# <u>Chapter 6</u>: Teaching Machines to Translate

A serious impediment to spreading new information, ideas, and knowledge is the language barriers imposed by the different languages spoken worldwide. Despite the cultural richness brought to our global heritage, they can pose significant hurdles to efficient human communication. This exercice focuses on `machine translation` (MT), which aims to alleviate these barriers. MT is the process of automatically converting a piece of text from a source into a target language without human intervention. 

In [None]:
import sys
import subprocess
import pkg_resources

# Find out which packages are missing.
installed_packages = {dist.key for dist in pkg_resources.working_set}
required_packages = {'numpy', 'tensorflow', 'pandas', 'keras'}
missing_packages = required_packages - installed_packages

# If there are missing packages install them.
if missing_packages:
    print('Installing the following packages: ' + str(missing_packages))
    python = sys.executable
    subprocess.check_call([python, '-m', 'pip', 'install', *missing_packages], stdout=subprocess.DEVNULL)

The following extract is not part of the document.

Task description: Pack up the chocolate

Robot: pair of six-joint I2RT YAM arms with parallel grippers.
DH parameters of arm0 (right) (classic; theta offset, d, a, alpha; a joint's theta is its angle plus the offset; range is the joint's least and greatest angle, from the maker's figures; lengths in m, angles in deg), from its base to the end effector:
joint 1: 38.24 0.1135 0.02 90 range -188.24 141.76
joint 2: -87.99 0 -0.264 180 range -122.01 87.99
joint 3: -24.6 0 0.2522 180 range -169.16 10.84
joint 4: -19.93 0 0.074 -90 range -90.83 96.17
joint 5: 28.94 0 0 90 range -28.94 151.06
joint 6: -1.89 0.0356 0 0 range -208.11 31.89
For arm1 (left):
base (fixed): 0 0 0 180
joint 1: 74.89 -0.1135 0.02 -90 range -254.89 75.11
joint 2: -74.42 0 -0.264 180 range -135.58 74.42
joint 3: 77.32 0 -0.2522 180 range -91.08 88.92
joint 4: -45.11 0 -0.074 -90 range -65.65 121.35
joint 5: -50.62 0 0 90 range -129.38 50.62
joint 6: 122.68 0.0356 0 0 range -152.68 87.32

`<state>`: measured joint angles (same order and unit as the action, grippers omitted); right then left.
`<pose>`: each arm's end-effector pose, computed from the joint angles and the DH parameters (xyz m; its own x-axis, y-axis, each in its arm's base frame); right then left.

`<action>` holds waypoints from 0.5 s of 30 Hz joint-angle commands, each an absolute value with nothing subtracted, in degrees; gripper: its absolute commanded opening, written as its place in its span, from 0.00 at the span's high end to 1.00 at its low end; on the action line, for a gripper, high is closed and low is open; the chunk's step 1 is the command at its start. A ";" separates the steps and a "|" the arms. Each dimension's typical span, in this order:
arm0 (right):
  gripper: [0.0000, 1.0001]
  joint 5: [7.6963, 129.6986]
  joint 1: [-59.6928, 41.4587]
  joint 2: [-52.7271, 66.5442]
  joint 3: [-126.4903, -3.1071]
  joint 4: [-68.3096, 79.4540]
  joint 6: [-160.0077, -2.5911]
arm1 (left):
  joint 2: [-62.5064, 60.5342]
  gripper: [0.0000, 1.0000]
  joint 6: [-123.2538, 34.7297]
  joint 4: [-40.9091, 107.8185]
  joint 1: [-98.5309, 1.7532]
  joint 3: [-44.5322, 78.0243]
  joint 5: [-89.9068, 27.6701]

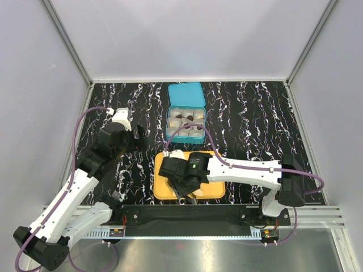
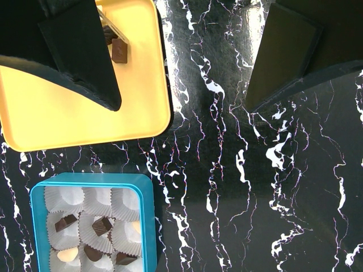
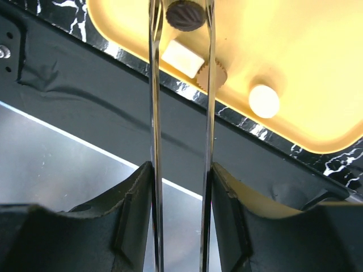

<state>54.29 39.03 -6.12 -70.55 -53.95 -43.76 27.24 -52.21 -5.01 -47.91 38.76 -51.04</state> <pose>0.0753 0.3145 0.2769 -0.8223 -0.4898 -0.2897 -0.5400 0.8322 0.1257 0.1574 -0.0721 0.3199 -0.5604 -0.0821 -0.8242 0.1131 0.9782 -0.1744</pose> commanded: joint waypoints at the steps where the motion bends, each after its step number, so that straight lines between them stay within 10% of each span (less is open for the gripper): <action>1: 0.50 49.99 39.63 -6.14 -73.71 -55.79 -44.34 | 28.37 0.01 -52.02 -2.49 -48.17 36.53 -51.16; 15: 0.49 50.86 39.71 -7.54 -74.16 -52.90 -46.54 | 28.37 0.01 -52.11 -2.49 -48.17 36.62 -51.24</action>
<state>51.49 39.07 -6.82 -71.60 -54.91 -45.53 27.57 -52.21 -5.01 -47.91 38.76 -51.04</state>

## Sequence-to-sequence learning

Many kinds of problems in machine learning involve transforming an input sequence into an output one. `Sequence-to-sequence` (seq2seq) learning has proven useful in applications that demand this transformation. Seq2seq, pronounced as `seek-to-seek`, learning falls under the category of neural MT, and unlike solutions based on RBMT and SMT, no domain knowledge of the languages involved is necessary. You can treat the translation problem as the association between input and output tokens of words or characters. Moreover, the translation is end-to-end, which means that one model is required instead of many.

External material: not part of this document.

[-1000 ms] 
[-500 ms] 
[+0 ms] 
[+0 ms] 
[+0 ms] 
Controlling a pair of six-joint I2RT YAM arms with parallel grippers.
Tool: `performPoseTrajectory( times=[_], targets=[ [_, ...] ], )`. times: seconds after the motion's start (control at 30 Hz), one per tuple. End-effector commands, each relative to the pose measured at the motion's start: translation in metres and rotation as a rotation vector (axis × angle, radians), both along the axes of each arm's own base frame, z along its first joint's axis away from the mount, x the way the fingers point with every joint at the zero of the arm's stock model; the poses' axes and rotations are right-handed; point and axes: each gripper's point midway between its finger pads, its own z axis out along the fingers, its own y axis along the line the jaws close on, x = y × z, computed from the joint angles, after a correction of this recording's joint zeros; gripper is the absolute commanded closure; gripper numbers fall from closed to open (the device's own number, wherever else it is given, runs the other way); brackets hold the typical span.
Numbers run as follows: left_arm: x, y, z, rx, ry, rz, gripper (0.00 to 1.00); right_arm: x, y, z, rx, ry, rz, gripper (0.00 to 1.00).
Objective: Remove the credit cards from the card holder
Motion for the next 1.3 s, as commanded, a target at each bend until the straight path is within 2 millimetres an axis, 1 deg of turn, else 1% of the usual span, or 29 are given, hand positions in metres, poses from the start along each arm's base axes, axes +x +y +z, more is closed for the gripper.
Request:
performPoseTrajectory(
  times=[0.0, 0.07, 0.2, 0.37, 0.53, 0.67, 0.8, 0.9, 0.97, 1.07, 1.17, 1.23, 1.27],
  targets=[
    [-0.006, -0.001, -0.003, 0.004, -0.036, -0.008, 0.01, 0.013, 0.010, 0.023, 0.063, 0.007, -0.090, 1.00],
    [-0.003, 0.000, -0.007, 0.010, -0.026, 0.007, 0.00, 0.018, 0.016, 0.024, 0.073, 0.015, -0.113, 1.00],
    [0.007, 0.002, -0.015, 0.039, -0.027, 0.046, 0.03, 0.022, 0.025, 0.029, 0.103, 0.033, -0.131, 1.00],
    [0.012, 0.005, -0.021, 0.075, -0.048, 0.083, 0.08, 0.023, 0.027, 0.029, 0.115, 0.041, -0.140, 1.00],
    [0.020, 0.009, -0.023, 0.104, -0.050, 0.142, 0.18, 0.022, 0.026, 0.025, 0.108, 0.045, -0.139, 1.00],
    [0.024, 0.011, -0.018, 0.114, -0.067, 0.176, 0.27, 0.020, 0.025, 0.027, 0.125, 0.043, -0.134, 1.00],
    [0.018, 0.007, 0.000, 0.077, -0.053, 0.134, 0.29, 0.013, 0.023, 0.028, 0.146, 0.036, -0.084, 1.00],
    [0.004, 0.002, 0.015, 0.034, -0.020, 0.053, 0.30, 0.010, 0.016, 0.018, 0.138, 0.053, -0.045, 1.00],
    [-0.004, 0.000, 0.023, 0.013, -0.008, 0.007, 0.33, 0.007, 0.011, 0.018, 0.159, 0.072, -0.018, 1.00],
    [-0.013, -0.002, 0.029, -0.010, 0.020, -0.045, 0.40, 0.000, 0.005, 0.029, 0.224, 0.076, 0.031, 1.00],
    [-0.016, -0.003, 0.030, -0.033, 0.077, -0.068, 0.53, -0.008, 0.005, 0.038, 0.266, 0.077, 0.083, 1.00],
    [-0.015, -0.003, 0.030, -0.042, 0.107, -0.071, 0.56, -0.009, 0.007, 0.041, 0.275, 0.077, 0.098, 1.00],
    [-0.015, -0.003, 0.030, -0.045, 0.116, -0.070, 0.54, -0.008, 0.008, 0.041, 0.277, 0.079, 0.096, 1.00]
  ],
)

To create the seq2seq model, we will utilize an English-to-French bilingual corpus consisting of ~200K source-target pairs. Due to resource limitations, we will only keep _8000_ of those pairs to build the model. The code that follows shows the specific steps.

In [None]:
from numpy.random import seed
seed(1)
import tensorflow
tensorflow.random.set_seed(2)

import pandas as pd
import re

# Read the first 8K pairs in the dataset.
# Reduce the nrows parameter if there is a memory allocation problem.
data = pd.read_table('./data/fra.txt',  usecols=range(2), names=['source', 'target'], nrows=8000)

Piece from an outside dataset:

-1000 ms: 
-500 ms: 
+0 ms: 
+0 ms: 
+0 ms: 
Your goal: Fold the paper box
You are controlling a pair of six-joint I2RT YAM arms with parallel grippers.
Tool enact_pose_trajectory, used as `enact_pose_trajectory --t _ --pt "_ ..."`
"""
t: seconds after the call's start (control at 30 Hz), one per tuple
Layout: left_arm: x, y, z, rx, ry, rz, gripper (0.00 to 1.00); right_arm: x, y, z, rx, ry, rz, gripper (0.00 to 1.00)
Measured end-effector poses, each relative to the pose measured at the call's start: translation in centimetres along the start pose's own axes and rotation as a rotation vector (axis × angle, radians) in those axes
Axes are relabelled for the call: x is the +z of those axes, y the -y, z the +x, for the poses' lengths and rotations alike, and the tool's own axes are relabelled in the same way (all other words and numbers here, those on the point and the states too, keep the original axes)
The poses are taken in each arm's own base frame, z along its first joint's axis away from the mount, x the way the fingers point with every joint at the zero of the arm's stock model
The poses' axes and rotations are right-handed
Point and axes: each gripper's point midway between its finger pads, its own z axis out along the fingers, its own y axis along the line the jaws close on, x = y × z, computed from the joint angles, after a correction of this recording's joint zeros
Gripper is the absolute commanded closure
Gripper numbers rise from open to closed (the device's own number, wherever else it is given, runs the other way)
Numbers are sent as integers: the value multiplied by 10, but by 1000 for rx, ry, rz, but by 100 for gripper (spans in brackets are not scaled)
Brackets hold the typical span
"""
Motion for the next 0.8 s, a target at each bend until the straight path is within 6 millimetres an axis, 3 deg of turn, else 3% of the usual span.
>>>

# Replace no-break and thin spaces in the target sentences.
data.target = data.target.apply(lambda x: re.sub(u'\xa0|\u202f|\u2009', u' ', x))
data.sample(5, random_state=123)

Next, the _&lt;sos&gt;_ and _&lt;eos&gt;_ tokens are added to the target sentences at the beginning and the end, respectively.

In [None]:
# Add two special tokens in the target sentences (start_of_stream/end_of_stream).
data['target'] = '<sos> ' + data['target'] + ' <eos>'
data.target[100]

Let’s extract the vocabulary size of the sentences in the source and target corpora.

In [None]:
# Extract the vocabulary of the source/target sentences.
src_voc = sorted(list(data['source'].str.split(' ', expand=True).stack().unique()))
trg_voc = sorted(list(data['target'].str.split(' ', expand=True).stack().unique()))

# Get the vocabulary size for the source/target sentences.
# Increase by one for the padding token.
src_voc_size = len(src_voc) + 1
trg_voc_size = len(trg_voc) + 1

print("Vocabulary size of the source sentences:", src_voc_size)
print("Vocabulary size of the target sentences:", trg_voc_size)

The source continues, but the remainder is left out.